On the Midnight Hour (Album Review)

Listeners will have approximately ten seconds into Perennial’s At the midnight hour, the return of the guitar swirling defiantly and menacingly, before the Connecticut-based art punks dropped the tunes, pulled the rip cord and went throat-chopping. “I’m going to take you to the dance of the skeletons”, shouts one of the two singers of the trio, Chelsey Hahn, at the opening of the album. “Can you say 3, 4, 5, 6 / Yeah, it’s alright, it’s alright!” The song, every 70 seconds, is a total blast explicitly cut for the moist mosh pit heaves, a thrilling tightrope walk on the edge of the blade. It ends, illustrating the band’s mysterious blending of colors, with a Romero-style 30-second organ coda.

The record, whose 12 songs barely exceed the 22-minute mark, is brilliant, with each member of the trio delivering hyper-pressurized sounds and jaw-dropping fluorescence that set them apart from the crowd. The band appear here on their second album and their first appearance during the COVID-19 pandemic, but they look like a well-oiled – and angry – little machine. Here’s your thesis: perennials are surprisingly relevant, doing something a lot of punks don’t hear, blurring all sorts of influences and genres, but still making music that’s electrically born, bombastic and assertive. the life. In short, At the midnight hour is the first major punk LP of 2022.

The highlights of the recordings are hard to break down because there are so many of them. First, turn to “Perennial in a Haunted House”, a vicious little tear of a tune where singers Hahn and Chad Jewett alternately roar, “Yeah, yeah, yeah / Gimme gimme that heart-attack.” Or so they might say; it’s wonderfully hard to tell behind this wall of barking guitars. “Hour of the Wolf”, a murderous barnburner, sounds like what would happen if the B-52s played a hardcore version of “Rock Lobster.” Between two spirited vocal takes, Jewett offers these deliciously tiny little good words. The guitar on the hooked chorus is so springy and flowing that parts of the song sound like a 1960s surf or trash outfit.

“Soliloquy for Neil Perry” delivers a guitar that adjusts and shimmers angularly with an understated pulse from Farfisa before the band launches into another powerful, anthemic chorus. “Tooth Plus Claw” punctuates its grating guitar attack with lines from TS Eliot’s “The Waste Land” – you’ll never hear “This is how the world ends, not with a bang but a groan” quite the same way again. “Melody for a New Cornet” flirts with the basses of post-hardcore and noise-rock. The closure “Absolver” will launch listeners out of the gravitational pull of the planet.

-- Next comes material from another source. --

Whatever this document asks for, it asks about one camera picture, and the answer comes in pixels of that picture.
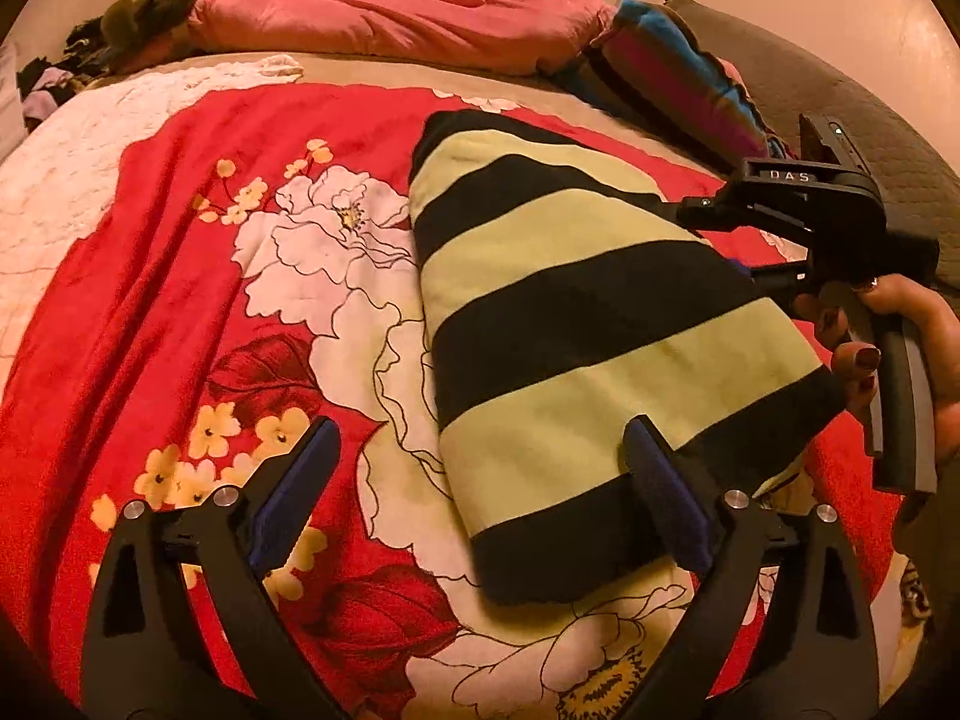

Calms? In less than half an hour, difficult to spot them. “Hello Eurydice”, an Ennio Morricone-style synth jazz track, is a bit of a placeholder, but a necessary one. At the end of certain pieces, like the excellent opening “The Skeleton Dance”, the band delivers low-thumb sequences that sound as neurotic as they are out of place amidst all the din and spiel. And that’s about the only reprieve you’ll find. The record, on the contrary, is defined by moments like those of “Food for Hornets”, where Hahn breathlessly intones “Cut out the pattern, yeah, cut out the pattern” over and over until the roof collapses. It’s an exhilarating moment on a record full of them.

Hahn and Jewett are the undisputed stars of the LP (and more), but kudos should also go to drummer Wil Mulhern, who manages to keep time through all the insane stops and starts, and anchor the band’s cataclysmic conceits. When called upon to flash, however, Mulhern does just that, delivering propelling cymbal smashes, for example, at the close of “Tooth Plus Claw,” a song that reminds you that, for all experimental or avant- thinkers, these guys are here to rawk.

Perennials are still making a name for themselves in underground circles, playing the basement shows and building a foundation, but At the midnight hour is one hell of a business card. It’s not a perfect record, but it’s not trying to be one. Instead, it’s what you dial into your car stereo when looking to navigate with the windows down and scare your fellow drivers into a little submission. Now go online and call it and give those guys your heart attacks and your downloads: you won’t regret it.